- YOUR GOAL
Below are records. Find each line in them that holds the word "image" and copy it.

(Dataset excerpts)
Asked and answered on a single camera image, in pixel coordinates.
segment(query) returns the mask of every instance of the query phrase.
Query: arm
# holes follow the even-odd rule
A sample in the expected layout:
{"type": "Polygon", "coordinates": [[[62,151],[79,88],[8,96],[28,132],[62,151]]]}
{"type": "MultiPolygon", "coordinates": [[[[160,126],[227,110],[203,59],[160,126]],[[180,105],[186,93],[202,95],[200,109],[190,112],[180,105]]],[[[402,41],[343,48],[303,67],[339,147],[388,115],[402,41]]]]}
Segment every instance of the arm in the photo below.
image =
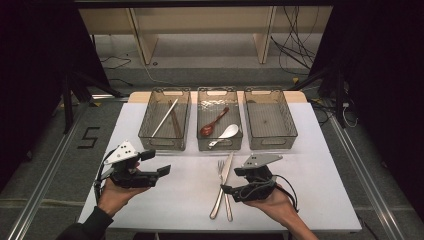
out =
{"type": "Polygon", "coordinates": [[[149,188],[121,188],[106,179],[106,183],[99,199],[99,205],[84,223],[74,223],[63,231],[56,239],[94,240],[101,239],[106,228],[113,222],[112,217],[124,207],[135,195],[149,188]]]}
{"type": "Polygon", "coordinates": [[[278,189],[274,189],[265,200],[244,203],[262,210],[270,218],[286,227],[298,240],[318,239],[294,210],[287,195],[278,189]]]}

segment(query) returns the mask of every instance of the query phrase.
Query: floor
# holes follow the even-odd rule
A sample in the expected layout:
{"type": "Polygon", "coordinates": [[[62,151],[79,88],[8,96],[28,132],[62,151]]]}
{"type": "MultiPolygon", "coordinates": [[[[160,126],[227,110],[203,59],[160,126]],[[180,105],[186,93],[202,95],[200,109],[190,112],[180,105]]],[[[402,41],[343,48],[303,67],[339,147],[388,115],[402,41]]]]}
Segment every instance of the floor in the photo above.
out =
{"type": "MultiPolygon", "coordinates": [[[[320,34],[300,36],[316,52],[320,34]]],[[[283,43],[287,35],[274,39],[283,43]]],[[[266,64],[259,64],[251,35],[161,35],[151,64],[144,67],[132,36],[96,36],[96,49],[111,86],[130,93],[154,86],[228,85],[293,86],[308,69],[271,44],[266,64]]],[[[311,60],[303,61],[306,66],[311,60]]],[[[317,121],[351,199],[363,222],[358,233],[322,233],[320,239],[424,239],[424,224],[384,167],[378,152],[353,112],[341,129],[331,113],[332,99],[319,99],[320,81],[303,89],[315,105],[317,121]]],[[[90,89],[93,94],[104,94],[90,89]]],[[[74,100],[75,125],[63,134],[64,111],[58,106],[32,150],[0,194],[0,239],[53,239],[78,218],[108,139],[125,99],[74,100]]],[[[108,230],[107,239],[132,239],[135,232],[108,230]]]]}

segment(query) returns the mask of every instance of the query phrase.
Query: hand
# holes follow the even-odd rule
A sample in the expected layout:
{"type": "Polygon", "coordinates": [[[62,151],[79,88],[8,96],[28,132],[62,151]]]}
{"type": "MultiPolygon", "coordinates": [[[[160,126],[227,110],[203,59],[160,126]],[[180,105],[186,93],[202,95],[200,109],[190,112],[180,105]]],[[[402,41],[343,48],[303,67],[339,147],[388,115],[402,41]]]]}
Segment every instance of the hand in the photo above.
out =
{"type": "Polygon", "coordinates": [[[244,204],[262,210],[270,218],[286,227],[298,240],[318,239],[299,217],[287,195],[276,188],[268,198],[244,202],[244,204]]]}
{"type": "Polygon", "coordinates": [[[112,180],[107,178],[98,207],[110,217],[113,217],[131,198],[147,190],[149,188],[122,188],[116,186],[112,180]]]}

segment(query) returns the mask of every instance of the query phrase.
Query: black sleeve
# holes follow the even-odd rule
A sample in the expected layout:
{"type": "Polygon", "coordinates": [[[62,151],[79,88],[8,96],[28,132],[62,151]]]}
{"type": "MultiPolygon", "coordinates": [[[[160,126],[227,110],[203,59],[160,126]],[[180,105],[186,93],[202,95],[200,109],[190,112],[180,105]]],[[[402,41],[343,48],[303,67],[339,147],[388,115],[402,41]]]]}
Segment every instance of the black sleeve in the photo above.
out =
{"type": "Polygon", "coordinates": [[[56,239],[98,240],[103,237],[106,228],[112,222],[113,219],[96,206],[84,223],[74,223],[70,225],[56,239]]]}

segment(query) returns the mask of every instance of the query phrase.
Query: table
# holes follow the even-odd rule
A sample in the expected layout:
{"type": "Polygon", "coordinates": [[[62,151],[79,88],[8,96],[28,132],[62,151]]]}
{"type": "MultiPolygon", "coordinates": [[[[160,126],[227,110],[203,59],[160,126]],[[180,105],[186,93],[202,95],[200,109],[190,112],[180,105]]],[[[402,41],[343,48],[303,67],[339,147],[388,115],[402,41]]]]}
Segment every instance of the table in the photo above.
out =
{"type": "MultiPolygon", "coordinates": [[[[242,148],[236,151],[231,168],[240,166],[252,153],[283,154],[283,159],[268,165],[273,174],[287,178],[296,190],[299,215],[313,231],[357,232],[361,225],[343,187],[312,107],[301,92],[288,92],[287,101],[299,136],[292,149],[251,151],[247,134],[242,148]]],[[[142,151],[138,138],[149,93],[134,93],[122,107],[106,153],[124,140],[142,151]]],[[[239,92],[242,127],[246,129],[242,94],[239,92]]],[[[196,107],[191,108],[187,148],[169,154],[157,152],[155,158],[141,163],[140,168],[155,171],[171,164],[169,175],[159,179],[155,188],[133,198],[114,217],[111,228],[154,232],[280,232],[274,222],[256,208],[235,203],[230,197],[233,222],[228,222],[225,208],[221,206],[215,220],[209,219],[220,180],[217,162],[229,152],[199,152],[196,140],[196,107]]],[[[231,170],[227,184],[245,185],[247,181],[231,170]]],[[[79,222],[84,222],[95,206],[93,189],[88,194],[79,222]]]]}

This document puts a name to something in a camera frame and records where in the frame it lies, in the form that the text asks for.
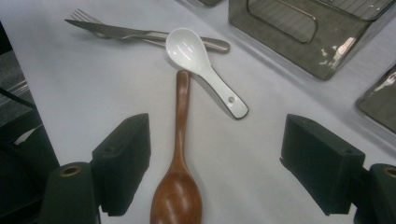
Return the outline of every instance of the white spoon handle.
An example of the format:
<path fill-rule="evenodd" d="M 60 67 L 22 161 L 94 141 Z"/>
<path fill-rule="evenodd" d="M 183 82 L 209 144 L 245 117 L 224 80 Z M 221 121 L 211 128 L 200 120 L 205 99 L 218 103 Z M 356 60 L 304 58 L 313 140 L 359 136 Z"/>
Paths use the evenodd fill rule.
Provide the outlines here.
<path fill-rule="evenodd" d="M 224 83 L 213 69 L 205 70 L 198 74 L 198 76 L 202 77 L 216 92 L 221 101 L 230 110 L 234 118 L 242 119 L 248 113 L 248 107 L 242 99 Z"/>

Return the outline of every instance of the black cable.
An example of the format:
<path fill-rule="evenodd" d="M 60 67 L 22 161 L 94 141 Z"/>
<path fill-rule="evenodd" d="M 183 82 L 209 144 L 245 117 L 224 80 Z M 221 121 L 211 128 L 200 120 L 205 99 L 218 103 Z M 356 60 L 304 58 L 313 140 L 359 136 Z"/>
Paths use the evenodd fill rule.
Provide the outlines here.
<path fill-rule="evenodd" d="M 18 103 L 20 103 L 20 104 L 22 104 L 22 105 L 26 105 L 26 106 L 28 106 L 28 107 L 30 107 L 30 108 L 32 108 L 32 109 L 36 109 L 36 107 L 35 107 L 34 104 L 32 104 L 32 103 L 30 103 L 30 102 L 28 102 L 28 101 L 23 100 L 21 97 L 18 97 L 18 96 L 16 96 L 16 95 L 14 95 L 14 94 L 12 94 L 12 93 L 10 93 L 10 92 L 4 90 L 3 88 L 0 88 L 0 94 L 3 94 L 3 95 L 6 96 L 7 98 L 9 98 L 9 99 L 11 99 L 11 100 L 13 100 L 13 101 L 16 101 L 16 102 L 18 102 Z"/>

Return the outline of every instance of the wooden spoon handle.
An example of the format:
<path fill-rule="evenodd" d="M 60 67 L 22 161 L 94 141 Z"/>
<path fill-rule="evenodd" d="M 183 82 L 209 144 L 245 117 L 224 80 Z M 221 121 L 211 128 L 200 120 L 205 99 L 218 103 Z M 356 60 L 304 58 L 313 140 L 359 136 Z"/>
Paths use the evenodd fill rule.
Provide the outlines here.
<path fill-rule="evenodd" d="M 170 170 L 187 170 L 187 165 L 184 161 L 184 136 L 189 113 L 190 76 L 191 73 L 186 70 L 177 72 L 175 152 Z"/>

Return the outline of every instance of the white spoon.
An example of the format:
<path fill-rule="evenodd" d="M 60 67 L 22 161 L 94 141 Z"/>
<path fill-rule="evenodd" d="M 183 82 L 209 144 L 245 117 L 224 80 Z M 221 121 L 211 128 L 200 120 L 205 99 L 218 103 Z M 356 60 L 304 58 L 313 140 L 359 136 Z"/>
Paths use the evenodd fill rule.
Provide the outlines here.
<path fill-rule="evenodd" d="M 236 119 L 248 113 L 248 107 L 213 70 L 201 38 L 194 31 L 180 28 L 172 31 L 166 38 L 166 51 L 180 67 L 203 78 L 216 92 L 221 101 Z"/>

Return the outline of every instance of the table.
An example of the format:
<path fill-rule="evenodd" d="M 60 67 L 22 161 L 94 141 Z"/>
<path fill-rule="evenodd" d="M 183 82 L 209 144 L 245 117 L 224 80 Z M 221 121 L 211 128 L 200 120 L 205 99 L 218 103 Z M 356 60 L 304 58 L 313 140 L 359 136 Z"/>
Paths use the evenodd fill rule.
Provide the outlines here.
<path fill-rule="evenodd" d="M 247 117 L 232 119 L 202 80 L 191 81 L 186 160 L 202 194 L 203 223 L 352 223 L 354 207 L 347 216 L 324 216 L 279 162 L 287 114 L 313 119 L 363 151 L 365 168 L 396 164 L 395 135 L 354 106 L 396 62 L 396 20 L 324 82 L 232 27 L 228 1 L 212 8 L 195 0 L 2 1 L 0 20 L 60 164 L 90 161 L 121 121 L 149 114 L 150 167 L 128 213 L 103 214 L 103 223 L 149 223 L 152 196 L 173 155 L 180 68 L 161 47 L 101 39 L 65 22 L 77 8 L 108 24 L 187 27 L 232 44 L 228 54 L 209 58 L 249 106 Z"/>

- FINISHED EXERCISE
Asked and answered on a single camera image, in pixel coordinates.
image =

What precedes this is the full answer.